Every line holding "what" should be copied from the records below.

= = =

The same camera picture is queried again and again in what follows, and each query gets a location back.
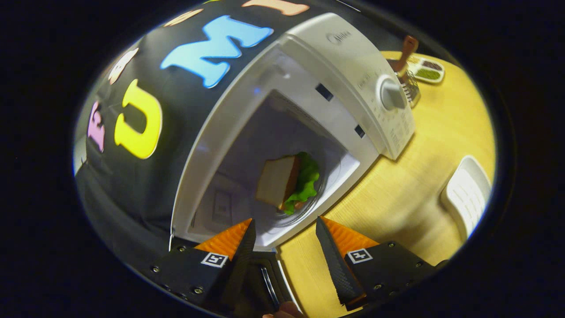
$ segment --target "bread slice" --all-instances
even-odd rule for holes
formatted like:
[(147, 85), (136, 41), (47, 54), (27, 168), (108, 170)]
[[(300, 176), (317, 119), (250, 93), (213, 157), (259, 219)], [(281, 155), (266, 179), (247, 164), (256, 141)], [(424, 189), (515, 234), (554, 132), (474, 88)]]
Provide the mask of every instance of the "bread slice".
[(296, 189), (300, 159), (288, 156), (267, 160), (259, 177), (255, 198), (283, 210), (283, 203)]

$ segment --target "human hand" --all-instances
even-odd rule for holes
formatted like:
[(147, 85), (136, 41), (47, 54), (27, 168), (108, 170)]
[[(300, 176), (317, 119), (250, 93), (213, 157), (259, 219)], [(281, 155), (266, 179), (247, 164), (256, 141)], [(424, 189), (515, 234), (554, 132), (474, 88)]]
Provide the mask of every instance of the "human hand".
[(281, 304), (279, 311), (275, 312), (274, 315), (268, 313), (263, 315), (263, 318), (305, 318), (305, 316), (293, 302), (285, 302)]

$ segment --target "microwave logo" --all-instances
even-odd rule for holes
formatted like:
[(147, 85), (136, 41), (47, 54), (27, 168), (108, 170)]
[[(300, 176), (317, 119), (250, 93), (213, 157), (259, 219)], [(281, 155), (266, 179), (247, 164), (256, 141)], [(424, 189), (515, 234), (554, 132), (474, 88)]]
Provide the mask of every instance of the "microwave logo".
[(328, 33), (325, 35), (325, 38), (327, 38), (328, 41), (330, 41), (335, 45), (341, 45), (341, 43), (350, 36), (351, 36), (351, 32), (343, 31), (340, 33)]

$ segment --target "green food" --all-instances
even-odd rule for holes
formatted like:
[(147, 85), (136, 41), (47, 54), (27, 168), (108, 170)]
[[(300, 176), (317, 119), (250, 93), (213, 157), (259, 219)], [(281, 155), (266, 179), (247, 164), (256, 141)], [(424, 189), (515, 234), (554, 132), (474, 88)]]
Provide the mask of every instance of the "green food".
[(296, 203), (306, 202), (308, 198), (318, 194), (314, 190), (314, 182), (320, 178), (318, 163), (306, 152), (300, 152), (297, 156), (300, 158), (300, 170), (298, 172), (296, 189), (284, 202), (284, 213), (288, 215), (294, 214), (294, 205)]
[(421, 78), (426, 78), (426, 79), (438, 79), (438, 78), (440, 78), (440, 73), (438, 73), (436, 71), (425, 70), (425, 69), (421, 68), (416, 73), (416, 76), (419, 76)]

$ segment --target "sticker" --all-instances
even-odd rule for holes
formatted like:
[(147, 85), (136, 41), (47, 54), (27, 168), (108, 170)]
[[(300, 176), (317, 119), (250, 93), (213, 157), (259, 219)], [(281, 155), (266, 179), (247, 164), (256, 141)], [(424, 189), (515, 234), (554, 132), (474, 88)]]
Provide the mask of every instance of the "sticker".
[(125, 91), (122, 107), (132, 105), (140, 110), (147, 119), (145, 131), (139, 133), (125, 122), (124, 114), (119, 114), (114, 130), (114, 142), (122, 145), (134, 156), (140, 159), (149, 158), (157, 148), (161, 127), (163, 126), (163, 114), (161, 104), (150, 93), (137, 86), (137, 79), (132, 80)]
[(208, 253), (206, 257), (200, 262), (200, 264), (222, 268), (225, 264), (225, 261), (228, 260), (227, 255), (216, 254), (216, 253)]
[(183, 22), (184, 20), (199, 14), (200, 12), (202, 12), (202, 10), (204, 10), (204, 9), (198, 9), (198, 10), (193, 10), (193, 11), (188, 11), (186, 13), (183, 13), (183, 14), (179, 15), (178, 17), (172, 19), (171, 21), (167, 22), (163, 26), (163, 28), (170, 27), (170, 26), (175, 25), (175, 24), (179, 24), (179, 23)]
[(262, 7), (273, 8), (281, 11), (283, 15), (297, 15), (310, 9), (310, 7), (307, 5), (297, 5), (296, 3), (291, 3), (282, 0), (251, 0), (245, 2), (241, 6), (242, 7), (262, 6)]
[(139, 50), (139, 48), (137, 48), (135, 50), (131, 50), (131, 51), (125, 53), (124, 56), (122, 56), (120, 58), (120, 60), (116, 63), (114, 68), (112, 68), (112, 71), (110, 72), (110, 75), (108, 76), (108, 80), (110, 80), (110, 85), (112, 85), (113, 83), (116, 83), (118, 77), (120, 77), (121, 72), (124, 70), (125, 66), (129, 63), (129, 61), (131, 61), (133, 56), (136, 55), (138, 50)]
[(367, 252), (367, 250), (365, 250), (364, 248), (356, 251), (347, 252), (347, 255), (349, 256), (353, 264), (357, 264), (373, 259), (371, 254), (369, 254), (369, 252)]
[(94, 142), (98, 145), (98, 149), (100, 152), (104, 152), (104, 134), (105, 129), (102, 123), (102, 116), (100, 116), (100, 112), (98, 111), (99, 103), (96, 101), (92, 106), (92, 111), (90, 112), (90, 119), (88, 121), (88, 132), (87, 135), (94, 140)]
[(223, 15), (208, 22), (202, 31), (209, 38), (207, 41), (180, 45), (173, 49), (163, 62), (161, 69), (169, 66), (181, 67), (203, 79), (203, 86), (216, 86), (229, 70), (228, 62), (214, 64), (206, 58), (238, 58), (241, 51), (230, 38), (239, 40), (244, 48), (259, 44), (273, 33), (271, 28), (260, 28)]

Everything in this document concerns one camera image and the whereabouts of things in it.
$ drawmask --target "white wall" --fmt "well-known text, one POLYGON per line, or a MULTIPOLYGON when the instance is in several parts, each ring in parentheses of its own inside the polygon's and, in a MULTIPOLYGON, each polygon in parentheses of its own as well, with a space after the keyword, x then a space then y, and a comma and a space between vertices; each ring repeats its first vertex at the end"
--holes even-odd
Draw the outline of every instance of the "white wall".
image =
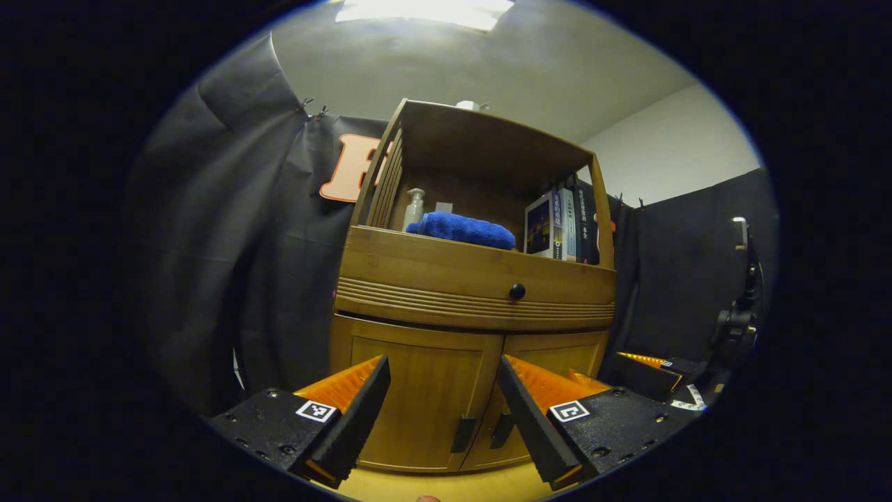
MULTIPOLYGON (((598 156, 607 193, 633 207, 677 197, 760 165, 743 129, 697 84, 582 143, 598 156)), ((590 180, 588 172, 582 176, 590 180)))

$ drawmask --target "cabinet door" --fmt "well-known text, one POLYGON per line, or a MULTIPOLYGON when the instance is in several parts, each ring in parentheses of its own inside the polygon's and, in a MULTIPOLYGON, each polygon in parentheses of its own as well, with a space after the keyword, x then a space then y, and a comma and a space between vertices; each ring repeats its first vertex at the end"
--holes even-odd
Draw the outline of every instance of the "cabinet door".
MULTIPOLYGON (((566 375, 573 368, 594 375, 601 366, 607 344, 607 333, 570 333, 555 335, 511 335, 505 337, 503 352, 535 364, 546 370, 566 375)), ((530 458, 517 427, 511 428, 507 440, 500 448, 492 448, 492 435, 499 420, 510 420, 511 410, 502 396, 497 383, 492 389, 492 399, 483 416, 480 432, 468 453, 462 471, 488 469, 517 464, 530 458)))
POLYGON ((457 471, 480 429, 502 341, 501 335, 422 330, 336 314, 333 372, 380 354, 390 360, 391 385, 358 465, 457 471), (453 451, 460 432, 467 439, 453 451))

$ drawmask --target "blue towel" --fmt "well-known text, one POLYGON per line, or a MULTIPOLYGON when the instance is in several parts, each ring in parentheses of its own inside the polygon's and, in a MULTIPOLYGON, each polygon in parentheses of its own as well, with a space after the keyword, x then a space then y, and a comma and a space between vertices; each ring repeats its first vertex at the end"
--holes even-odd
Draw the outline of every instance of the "blue towel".
POLYGON ((450 213, 426 213, 406 232, 508 250, 515 244, 514 235, 501 225, 450 213))

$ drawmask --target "wooden cabinet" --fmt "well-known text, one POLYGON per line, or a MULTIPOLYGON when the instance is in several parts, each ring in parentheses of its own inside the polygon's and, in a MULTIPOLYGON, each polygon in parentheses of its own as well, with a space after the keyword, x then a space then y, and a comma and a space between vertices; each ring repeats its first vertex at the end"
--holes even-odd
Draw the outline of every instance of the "wooden cabinet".
MULTIPOLYGON (((523 462, 496 383, 501 354, 597 372, 614 315, 612 254, 578 264, 399 231, 406 192, 419 187, 426 212, 453 203, 508 229, 523 250, 525 208, 585 166, 597 221, 609 228, 592 152, 486 113, 400 103, 363 178, 334 300, 331 371, 390 358, 391 386, 359 466, 447 473, 523 462)), ((611 232, 598 244, 612 249, 611 232)))
MULTIPOLYGON (((529 363, 558 374, 567 374, 573 368, 590 376, 598 370, 604 348, 607 344, 607 333, 570 333, 545 335, 508 335, 505 337, 504 354, 516 356, 529 363)), ((504 444, 494 448, 493 437, 499 421, 511 421, 511 410, 502 396, 498 383, 492 389, 490 404, 483 416, 480 432, 461 466, 462 471, 489 469, 504 465, 517 464, 530 458, 529 452, 517 431, 511 426, 504 444)))

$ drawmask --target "drawer knob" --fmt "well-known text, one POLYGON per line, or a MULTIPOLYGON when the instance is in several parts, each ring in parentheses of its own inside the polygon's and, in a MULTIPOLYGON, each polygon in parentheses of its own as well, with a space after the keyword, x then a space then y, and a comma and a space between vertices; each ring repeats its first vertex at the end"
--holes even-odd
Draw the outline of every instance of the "drawer knob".
POLYGON ((511 287, 511 291, 508 294, 515 300, 519 300, 520 298, 523 298, 524 295, 526 294, 526 288, 524 288, 523 284, 520 284, 518 282, 517 284, 515 284, 514 286, 511 287))

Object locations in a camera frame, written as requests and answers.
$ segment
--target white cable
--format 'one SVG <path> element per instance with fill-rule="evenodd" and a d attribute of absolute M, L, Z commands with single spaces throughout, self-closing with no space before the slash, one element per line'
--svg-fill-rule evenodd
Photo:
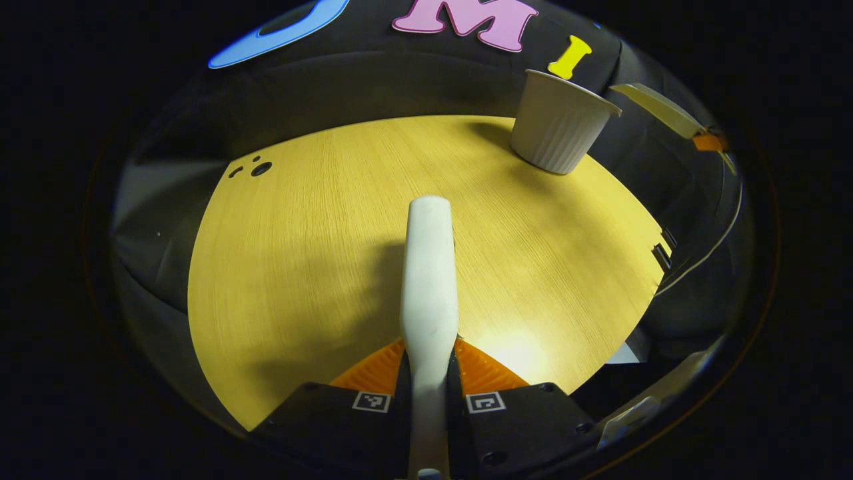
<path fill-rule="evenodd" d="M 717 240 L 717 243 L 714 243 L 714 246 L 713 246 L 713 247 L 711 247 L 711 250 L 710 250 L 710 251 L 708 251 L 708 253 L 707 253 L 707 254 L 705 254 L 705 256 L 704 256 L 704 257 L 700 258 L 700 259 L 699 259 L 699 261 L 697 261 L 696 263 L 692 264 L 692 265 L 690 266 L 690 268 L 688 268 L 687 270 L 685 270 L 684 272 L 682 272 L 682 274 L 681 274 L 681 275 L 679 275 L 679 276 L 678 276 L 678 278 L 676 278 L 675 280 L 673 280 L 672 282 L 670 282 L 670 284 L 669 284 L 669 285 L 666 285 L 666 287 L 664 287 L 661 291 L 659 291 L 658 293 L 654 294 L 654 296 L 655 296 L 655 297 L 660 296 L 660 295 L 663 295 L 663 293 L 664 293 L 664 292 L 666 292 L 667 290 L 671 289 L 671 288 L 672 288 L 672 287 L 674 287 L 678 282 L 680 282 L 680 281 L 681 281 L 681 279 L 682 279 L 682 278 L 684 278 L 684 276 L 685 276 L 685 275 L 687 275 L 688 273 L 690 273 L 690 272 L 691 272 L 694 268 L 696 268 L 697 266 L 702 265 L 702 263 L 703 263 L 705 260 L 708 260 L 708 257 L 710 257 L 710 256 L 711 256 L 711 254 L 713 254 L 713 253 L 714 253 L 714 250 L 716 250 L 716 249 L 717 249 L 717 247 L 719 247 L 719 246 L 720 246 L 720 243 L 722 243 L 722 241 L 726 239 L 726 237 L 728 236 L 728 233 L 729 233 L 730 231 L 732 231 L 732 227 L 734 226 L 734 222 L 735 222 L 735 221 L 737 221 L 737 219 L 738 219 L 738 215 L 740 214 L 740 202 L 743 200 L 743 196 L 744 196 L 744 183 L 741 181 L 741 182 L 740 182 L 740 187 L 739 187 L 739 189 L 738 189 L 738 206 L 737 206 L 737 208 L 734 210 L 734 215 L 732 215 L 732 221 L 728 224 L 728 228 L 726 228 L 726 231 L 722 233 L 722 236 L 720 237 L 720 239 L 719 239 L 719 240 Z"/>

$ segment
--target pink letter m
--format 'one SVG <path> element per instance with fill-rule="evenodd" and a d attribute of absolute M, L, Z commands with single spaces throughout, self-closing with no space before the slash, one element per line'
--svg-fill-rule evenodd
<path fill-rule="evenodd" d="M 438 19 L 444 7 L 456 35 L 466 36 L 475 28 L 492 20 L 491 26 L 477 34 L 483 43 L 508 51 L 521 51 L 521 33 L 527 21 L 538 15 L 534 8 L 518 0 L 415 0 L 409 14 L 396 19 L 392 26 L 401 32 L 438 33 L 447 26 Z"/>

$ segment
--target ribbed paper cup
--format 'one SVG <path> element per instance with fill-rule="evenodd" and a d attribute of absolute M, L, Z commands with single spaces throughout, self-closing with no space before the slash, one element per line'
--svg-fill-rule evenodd
<path fill-rule="evenodd" d="M 622 110 L 572 82 L 525 70 L 511 144 L 521 158 L 565 175 L 580 163 L 610 115 Z"/>

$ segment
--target yellow wood grain surface
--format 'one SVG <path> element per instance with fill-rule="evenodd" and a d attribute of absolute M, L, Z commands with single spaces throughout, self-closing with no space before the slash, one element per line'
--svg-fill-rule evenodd
<path fill-rule="evenodd" d="M 406 216 L 427 194 L 452 205 L 467 341 L 567 393 L 610 358 L 662 277 L 660 229 L 588 156 L 567 176 L 522 161 L 513 122 L 377 120 L 231 162 L 195 241 L 189 323 L 243 426 L 398 337 Z"/>

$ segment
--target wooden table
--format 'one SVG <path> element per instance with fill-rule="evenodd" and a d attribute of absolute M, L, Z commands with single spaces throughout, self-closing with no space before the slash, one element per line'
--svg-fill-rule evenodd
<path fill-rule="evenodd" d="M 231 162 L 195 241 L 189 323 L 237 421 L 253 428 L 399 336 L 406 216 L 427 194 L 453 208 L 460 335 L 566 393 L 610 358 L 663 275 L 660 228 L 588 156 L 567 176 L 522 161 L 513 122 L 378 120 Z"/>

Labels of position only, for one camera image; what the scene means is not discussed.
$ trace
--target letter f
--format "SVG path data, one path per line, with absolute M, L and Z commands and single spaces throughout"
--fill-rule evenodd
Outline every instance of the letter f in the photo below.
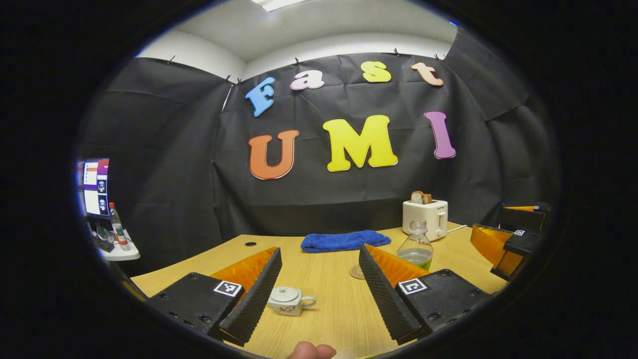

= = =

Problem solution:
The same camera picture is queried again and again in what follows, and each query gets a location back.
Labels of position only, for one camera image; what the scene means is not discussed.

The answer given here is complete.